#### [The problem]
Transcribe the entire listing faithfully; every line must match the original.

#### [Dataset content]
================================
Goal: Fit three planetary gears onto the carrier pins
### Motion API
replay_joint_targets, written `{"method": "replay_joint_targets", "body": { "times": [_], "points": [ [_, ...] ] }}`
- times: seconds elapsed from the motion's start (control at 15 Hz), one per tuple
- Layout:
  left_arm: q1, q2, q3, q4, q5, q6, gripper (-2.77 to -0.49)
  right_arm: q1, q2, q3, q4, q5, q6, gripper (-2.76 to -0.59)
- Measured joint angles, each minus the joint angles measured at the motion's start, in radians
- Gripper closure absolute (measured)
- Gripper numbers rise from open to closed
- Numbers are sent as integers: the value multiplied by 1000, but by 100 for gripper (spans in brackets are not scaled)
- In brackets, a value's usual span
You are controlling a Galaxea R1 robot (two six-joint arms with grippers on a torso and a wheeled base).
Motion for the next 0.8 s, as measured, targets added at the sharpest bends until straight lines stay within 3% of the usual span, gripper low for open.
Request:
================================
#### [Result of the task]
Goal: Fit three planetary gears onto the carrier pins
### Motion API
replay_joint_targets, written `{"method": "replay_joint_targets", "body": { "times": [_], "points": [ [_, ...] ] }}`
- times: seconds elapsed from the motion's start (control at 15 Hz), one per tuple
- Layout:
  left_arm: q1, q2, q3, q4, q5, q6, gripper (-2.77 to -0.49)
  right_arm: q1, q2, q3, q4, q5, q6, gripper (-2.76 to -0.59)
- Measured joint angles, each minus the joint angles measured at the motion's start, in radians
- Gripper closure absolute (measured)
- Gripper numbers rise from open to closed
- Numbers are sent as integers: the value multiplied by 1000, but by 100 for gripper (spans in brackets are not scaled)
- In brackets, a value's usual span
You are controlling a Galaxea R1 robot (two six-joint arms with grippers on a torso and a wheeled base).
Motion for the next 0.8 s, as measured, targets added at the sharpest bends until straight lines stay within 3% of the usual span, gripper low for open.
Request:

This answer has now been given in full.